Eu não sei e jamais soube manter um diário. Primeiro porque minha vida é muito rotineira e poucas coisas são dignas de registro. Acordo, vou à academia, volto, estudo ou leio um pouco, tomo banho e vou para o trabalho. Meu trabalho é absolutamente maçante e totalmente indigno de nota. Ao final do expediente, sigo para o meu segundo turno, usualmente constituído de aulas de interpretação teatral ou ensaios, quando há algum projeto em curso. Nestes até poderia haver alguma coisa a ser anotada, mas jamais publicaria.

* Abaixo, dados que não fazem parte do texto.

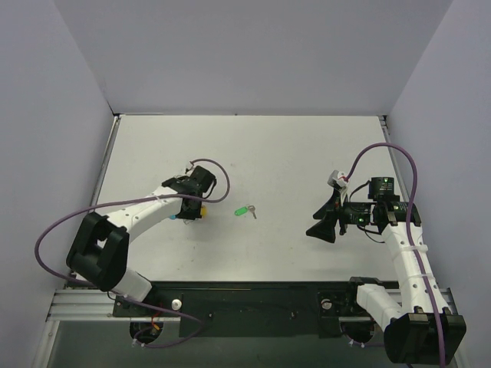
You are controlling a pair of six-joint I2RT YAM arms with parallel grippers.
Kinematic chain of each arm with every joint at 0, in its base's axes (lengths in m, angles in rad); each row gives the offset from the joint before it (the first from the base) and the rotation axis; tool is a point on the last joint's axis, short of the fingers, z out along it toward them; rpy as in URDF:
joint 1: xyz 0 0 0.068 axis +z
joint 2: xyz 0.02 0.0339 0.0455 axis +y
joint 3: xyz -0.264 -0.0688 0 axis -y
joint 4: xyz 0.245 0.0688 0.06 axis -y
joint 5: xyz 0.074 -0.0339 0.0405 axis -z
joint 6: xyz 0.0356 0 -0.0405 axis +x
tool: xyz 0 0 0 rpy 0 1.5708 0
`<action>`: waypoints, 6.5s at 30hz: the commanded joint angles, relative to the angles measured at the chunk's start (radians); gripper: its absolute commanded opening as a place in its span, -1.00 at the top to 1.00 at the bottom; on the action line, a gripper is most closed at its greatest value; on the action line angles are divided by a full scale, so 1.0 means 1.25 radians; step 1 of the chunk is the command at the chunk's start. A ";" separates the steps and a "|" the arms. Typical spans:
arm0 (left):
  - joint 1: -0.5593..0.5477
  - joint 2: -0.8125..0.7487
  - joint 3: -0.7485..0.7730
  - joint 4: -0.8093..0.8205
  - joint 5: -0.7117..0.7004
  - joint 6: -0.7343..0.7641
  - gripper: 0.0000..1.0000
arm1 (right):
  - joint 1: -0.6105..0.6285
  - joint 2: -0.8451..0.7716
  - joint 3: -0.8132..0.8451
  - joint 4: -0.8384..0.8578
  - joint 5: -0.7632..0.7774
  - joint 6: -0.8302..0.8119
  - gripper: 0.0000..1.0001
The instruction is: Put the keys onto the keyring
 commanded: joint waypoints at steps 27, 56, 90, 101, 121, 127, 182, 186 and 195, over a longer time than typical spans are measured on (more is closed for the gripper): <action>-0.051 0.062 -0.014 0.056 -0.022 -0.014 0.35 | -0.005 -0.007 0.013 -0.017 -0.033 -0.018 -0.39; -0.145 0.192 0.051 -0.005 -0.255 -0.063 0.31 | -0.005 -0.006 0.013 -0.016 -0.030 -0.016 -0.40; -0.132 0.246 0.089 -0.029 -0.312 -0.046 0.38 | -0.005 -0.008 0.020 -0.037 -0.030 -0.035 -0.40; -0.118 0.240 0.073 -0.014 -0.301 -0.038 0.58 | -0.005 -0.008 0.019 -0.038 -0.033 -0.035 -0.40; -0.089 0.220 0.060 0.004 -0.298 -0.017 0.44 | -0.006 -0.007 0.020 -0.041 -0.035 -0.035 -0.41; -0.083 0.225 0.060 0.013 -0.297 -0.006 0.46 | -0.005 -0.007 0.020 -0.043 -0.037 -0.036 -0.41; 0.128 -0.500 0.137 -0.021 0.487 0.420 1.00 | 0.064 0.010 0.049 -0.137 0.022 -0.160 -0.42; 0.108 -0.540 0.102 0.006 0.570 0.462 1.00 | 0.172 0.047 0.136 -0.253 0.098 -0.272 -0.42; -0.006 -0.567 0.109 -0.014 0.651 0.501 1.00 | 0.406 0.215 0.483 -0.463 0.187 -0.387 -0.42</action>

Por isso não fiz diário do isolamento social. Escrever uma crônica diária sobre a rotina de ficar em casa é definitivamente o fim do mundo em termos de aborrecimento e chateação do planeta. Só perde para as infindáveis transmissões ao vivo.

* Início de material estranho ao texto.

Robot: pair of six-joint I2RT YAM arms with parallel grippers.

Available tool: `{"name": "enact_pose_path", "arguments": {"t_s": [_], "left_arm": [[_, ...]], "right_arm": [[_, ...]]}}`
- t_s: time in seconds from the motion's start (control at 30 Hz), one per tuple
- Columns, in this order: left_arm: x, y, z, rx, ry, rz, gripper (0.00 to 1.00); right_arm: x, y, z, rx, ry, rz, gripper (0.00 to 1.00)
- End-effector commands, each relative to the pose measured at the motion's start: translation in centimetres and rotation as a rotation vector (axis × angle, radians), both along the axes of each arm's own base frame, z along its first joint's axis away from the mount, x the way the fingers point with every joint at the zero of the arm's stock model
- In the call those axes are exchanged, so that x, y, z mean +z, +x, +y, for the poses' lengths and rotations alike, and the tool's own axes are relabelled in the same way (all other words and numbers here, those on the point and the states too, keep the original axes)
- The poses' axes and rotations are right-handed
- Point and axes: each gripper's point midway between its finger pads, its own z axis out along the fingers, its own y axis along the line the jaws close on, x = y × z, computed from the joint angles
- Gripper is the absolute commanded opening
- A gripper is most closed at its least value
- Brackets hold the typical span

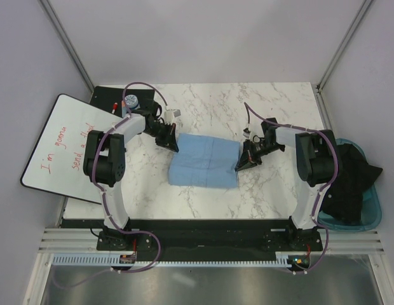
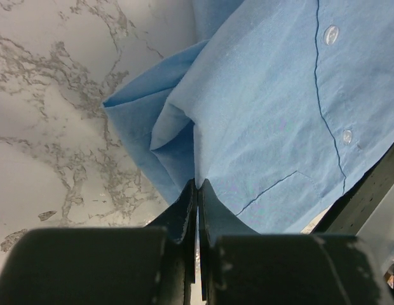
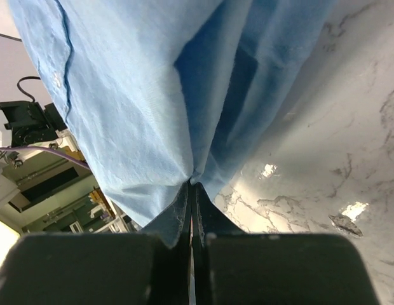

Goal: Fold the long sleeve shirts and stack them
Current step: Fold the shirt

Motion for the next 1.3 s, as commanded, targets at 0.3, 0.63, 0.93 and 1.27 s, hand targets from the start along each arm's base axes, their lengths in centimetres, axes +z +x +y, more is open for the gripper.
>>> {"name": "enact_pose_path", "arguments": {"t_s": [0.3,0.63,0.93,1.27], "left_arm": [[2.6,1.2,0.0,0.038,-0.064,-0.066,0.02],[2.1,0.3,-0.2,0.109,-0.060,-0.042,0.34],[7.9,4.9,0.3,-0.111,0.005,-0.441,0.69],[4.2,8.8,-2.9,-0.462,0.208,-0.610,0.72]], "right_arm": [[0.4,-0.9,-1.0,0.083,-0.052,-0.027,0.00],[0.2,-0.4,1.8,0.110,-0.007,-0.015,0.00],[-1.0,2.2,1.1,0.110,-0.091,-0.068,0.14],[-1.0,5.0,0.7,0.145,-0.140,-0.147,0.10]]}}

Mas hoje houve algo digno de nota. Acordei de um sonho tão bom, tão lindo, Nele, eu e uma grande amiga éramos elenco de um musical. O sonho se circunscreveu ao ensaio geral de uma cena em que nós dois, eu e Denise Moraes, sentados um diante do outro, fazíamos um dueto da canção Beatriz do Chico Buarque. No momento do sonho, eu conseguia atingir a agudíssima nota do verso “Se ela dança no sétimo céu” e nos olhávamos enternecidos e surpresos. No sonho, era a primeira vez que eu conseguia atingir a nota com perfeição. E sabemos que a palavra céu está na nota mais alta dessa canção. Trocamos aquele olhar cúmplice de quem está em cena e reconhece a realização única do parceiro. Meus olhos se encheram de lágrimas e tocamos as mãos delicadamente.
Foi lindo.
Acordei e entrei em contato imediatamente com Denise, para contar e ela me respondeu que também havia sonhado que cantávamos também. Só que no sonho dela, ela me acompanhava ao piano e era num concerto. A performance era de Uma Furtiva Lacrima. Ficamos tão emocionados com essa coincidência.
A maravilha do mundo onírico é essa: ela é musicista, mas o instrumento dela é a trompa. Eu sou ator, estou longe de ser cantor, mas em nossos sonhos, estávamos irmanados na arte. Tudo muito lindo e emocionante.
Talvez o isolamento social nos esteja afetando a todos, mas essa coincidência foi tão feliz. Nos iluminou os tempos sombrios que vivemos.
2 respostas
dois comentários
1) o primeiro parágrafo contém equívocos que você poderia rever, tendo em vista que escreve muito bem. Como uma vida de rotinas não pode produzir bom texto? Uma crônica necessariamente não precisa ser fiel aos fatos da nossa vida ordinária! ou você tem a ilusão de que os bons cronistas tem uma vida extraordinária?
2) você canta bem. Deveria estudar e cantar lindamente pra nós.
Adorei essa comunicação onírica. Me lembrou um conto do Garcia Marquez, Olhos de Cão Azul.